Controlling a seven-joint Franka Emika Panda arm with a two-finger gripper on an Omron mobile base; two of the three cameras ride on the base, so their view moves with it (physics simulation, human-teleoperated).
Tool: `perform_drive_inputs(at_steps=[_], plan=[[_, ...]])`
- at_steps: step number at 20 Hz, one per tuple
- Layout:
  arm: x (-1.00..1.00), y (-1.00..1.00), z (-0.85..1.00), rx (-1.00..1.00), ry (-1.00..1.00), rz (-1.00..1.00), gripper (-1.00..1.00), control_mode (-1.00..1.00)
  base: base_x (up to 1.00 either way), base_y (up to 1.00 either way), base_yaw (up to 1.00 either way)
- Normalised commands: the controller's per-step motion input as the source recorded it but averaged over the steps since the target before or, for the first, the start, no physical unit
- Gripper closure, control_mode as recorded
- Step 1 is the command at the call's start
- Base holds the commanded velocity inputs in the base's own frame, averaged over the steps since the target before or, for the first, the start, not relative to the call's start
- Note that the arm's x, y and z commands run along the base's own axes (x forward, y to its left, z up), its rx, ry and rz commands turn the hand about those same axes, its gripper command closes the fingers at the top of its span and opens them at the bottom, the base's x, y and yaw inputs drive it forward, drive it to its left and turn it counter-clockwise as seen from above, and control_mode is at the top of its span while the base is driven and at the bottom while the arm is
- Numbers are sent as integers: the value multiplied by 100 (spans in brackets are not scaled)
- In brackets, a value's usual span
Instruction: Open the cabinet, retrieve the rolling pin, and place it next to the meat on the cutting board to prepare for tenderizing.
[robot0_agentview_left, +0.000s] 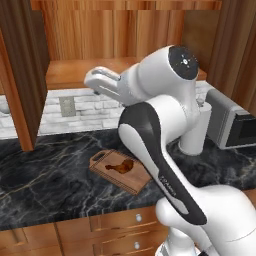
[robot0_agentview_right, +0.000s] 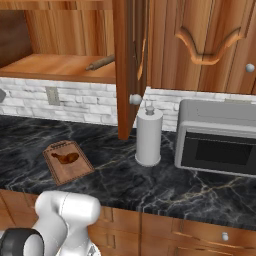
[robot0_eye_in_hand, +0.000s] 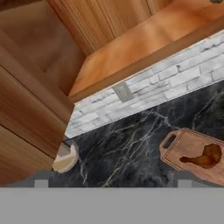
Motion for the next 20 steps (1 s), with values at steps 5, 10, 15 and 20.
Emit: perform_drive_inputs(at_steps=[5, 10, 15, 20], plan=[[14, -52, 28, -24, -4, -25, -100, -100, 0, 0, 0], [30, -52, 53, -19, 0, -16, -100, -100, 0, 0, 0], [35, -61, 33, -19, 0, -10, -100, -100, 0, 0, 0], [31, -71, -11, -10, -2, -6, -100, -100, 0, 0, 0]])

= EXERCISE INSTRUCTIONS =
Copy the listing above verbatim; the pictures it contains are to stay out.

= RESPONSE FOR THIS EXERCISE =
Controlling a seven-joint Franka Emika Panda arm with a two-finger gripper on an Omron mobile base; two of the three cameras ride on the base, so their view moves with it (physics simulation, human-teleoperated).
Tool: `perform_drive_inputs(at_steps=[_], plan=[[_, ...]])`
- at_steps: step number at 20 Hz, one per tuple
- Layout:
  arm: x (-1.00..1.00), y (-1.00..1.00), z (-0.85..1.00), rx (-1.00..1.00), ry (-1.00..1.00), rz (-1.00..1.00), gripper (-1.00..1.00), control_mode (-1.00..1.00)
  base: base_x (up to 1.00 either way), base_y (up to 1.00 either way), base_yaw (up to 1.00 either way)
- Normalised commands: the controller's per-step motion input as the source recorded it but averaged over the steps since the target before or, for the first, the start, no physical unit
- Gripper closure, control_mode as recorded
- Step 1 is the command at the call's start
- Base holds the commanded velocity inputs in the base's own frame, averaged over the steps since the target before or, for the first, the start, not relative to the call's start
- Note that the arm's x, y and z commands run along the base's own axes (x forward, y to its left, z up), its rx, ry and rz commands turn the hand about those same axes, its gripper command closes the fingers at the top of its span and opens them at the bottom, the base's x, y and yaw inputs drive it forward, drive it to its left and turn it counter-clockwise as seen from above, and control_mode is at the top of its span while the base is driven and at the bottom while the arm is
- Numbers are sent as integers: the value multiplied by 100 (spans in brackets are not scaled)
- In brackets, a value's usual span
Instruction: Open the cabinet, retrieve the rolling pin, and place it next to the meat on the cutting board to prepare for tenderizing.
[robot0_agentview_left, +0.000s] 
[robot0_agentview_right, +0.000s] 
[robot0_eye_in_hand, +0.000s] 
Motion for the next 20 steps (1 s), with values at steps 5, 10, 15 and 20.
Emit: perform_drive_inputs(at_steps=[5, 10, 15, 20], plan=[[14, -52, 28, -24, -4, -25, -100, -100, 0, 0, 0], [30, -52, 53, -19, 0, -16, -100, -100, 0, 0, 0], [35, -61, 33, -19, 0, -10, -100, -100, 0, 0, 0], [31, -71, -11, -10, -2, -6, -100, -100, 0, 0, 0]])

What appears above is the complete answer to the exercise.